Here are a couple I took this morning whilst the grandchildren were playing pirates in the hall.I think you maybe able to see a bit of a toy wall mounted bear head in the corner of the pic,that was a souvenir from North Conway in New Hampshire about 12 years ago!Any way the dogs were supposed to be all sorts of different things in the imaginary game.


----------



## whimsy (Apr 3, 2010)

Your grandchildren and havs are adorable and certainly look like they are having a ball!LOL Nothing is better then a childs imagination!!


----------



## Kalico (Jan 11, 2012)

Great , great photos!


----------



## lanabanana (Jul 2, 2011)

No snow all winter and NOW it comes? REally? Baxter and Noah were thrilled though, and made a snow cave together.


----------



## whimsy (Apr 3, 2010)

Baxter and Noah are adorable and look like best friends!


----------



## The Laughing Magpie (Aug 20, 2009)

Can't get cutier then the double treat...Hav's and children! How delightful!


----------



## krandall (Jun 11, 2009)

clare said:


> Here are a couple I took this morning whilst the grandchildren were playing pirates in the hall.I think you maybe able to see a bit of a toy wall mounted bear head in the corner of the pic,that was a souvenir from North Conway in New Hampshire about 12 years ago!Any way the dogs were supposed to be all sorts of different things in the imaginary game.


Great pirate's ship! And I'm sure the pups were a great crew!


----------



## krandall (Jun 11, 2009)

lanabanana said:


> No snow all winter and NOW it comes? REally? Baxter and Noah were thrilled though, and made a snow cave together.

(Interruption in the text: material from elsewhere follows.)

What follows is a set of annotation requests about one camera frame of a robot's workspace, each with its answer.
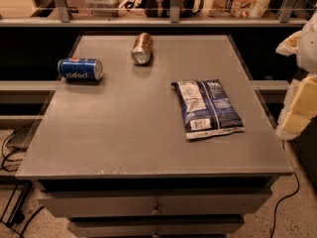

What a WONDERFUL photo of both of them! Noah is one handsome young man! (and OF COURSE Baxter is a doll... I've always loved his facial markings!)


----------



## Grindstone50 (Feb 13, 2012)

*Photo Challenge*

Here is Misty, 6 months old, and already "FISH BAIT" LOL!


----------



## Beau's mom (Oct 6, 2011)

Beau with Cuzn Anne's rescue Hav, Lily. Beau and Lily are best buddies.


----------



## nlb (Feb 26, 2012)

You are going to share your fish crackers with me, aren't you?


----------



## whimsy (Apr 3, 2010)

Great pics everyone!


----------



## Grindstone50 (Feb 13, 2012)

Oh NIB!
You Cassie is adorable! 
Of course we'll share ! LOL!


----------



## nlb (Feb 26, 2012)

Grindstone50 said:


> Here is Misty, 6 months old, and already "FISH BAIT" LOL!


Haha...too funny!

Thanks also!


----------



## Post Oak Pups (Feb 18, 2012)

*Ah What ya doing up there???*

Pedro & Jersey (trusted adult shih tzu) Ah what ya doing up there???


----------



## The Laughing Magpie (Aug 20, 2009)

Misty as bait is so cute. I love the pictures of all the pups playing and yes Cassie we will share.


----------



## Kathie (Jul 31, 2008)

Cute kids and furkids! Love seeing all the happy faces!


----------



## nlb (Feb 26, 2012)

*Mommy gave me a bath with that white on white stuff!*

Do ya think it worked?


----------



## krandall (Jun 11, 2009)

Grindstone50 said:


> Here is Misty, 6 months old, and already "FISH BAIT" LOL!


Too cute for words!


----------



## nlb (Feb 26, 2012)

I thought I'd die laughing!/ Ooh, pretty! Can I eat those too?


----------



## irnfit (Nov 21, 2006)

I can tell that spring is almost here, because this is 7am and the furkids are going nuts already.


----------



## pjewel (Apr 11, 2007)

Adorable!


----------



## The Laughing Magpie (Aug 20, 2009)

Look at them go, nice for you that there playing outside, my guys always do this inside. Love the sound effects.


----------



## whimsy (Apr 3, 2010)

They certainly look like they are having fun!! Yeah Spring!!! Very cute to watch.


----------



## nlb (Feb 26, 2012)

What fluffballs they are! So darling!


----------



## nicki (Jan 25, 2012)

awww.all too cute


----------



## Milo805 (Mar 7, 2012)

RUNNN....Milo....RUN....


----------



## nlb (Feb 26, 2012)

Milo805 said:


> RUNNN....Milo....RUN....


I love these action flying shots! Did you get this with a camera, or a movie camera still?


----------



## Milo805 (Mar 7, 2012)

nlb said:


> I love these action flying shots! Did you get this with a camera, or a movie camera still?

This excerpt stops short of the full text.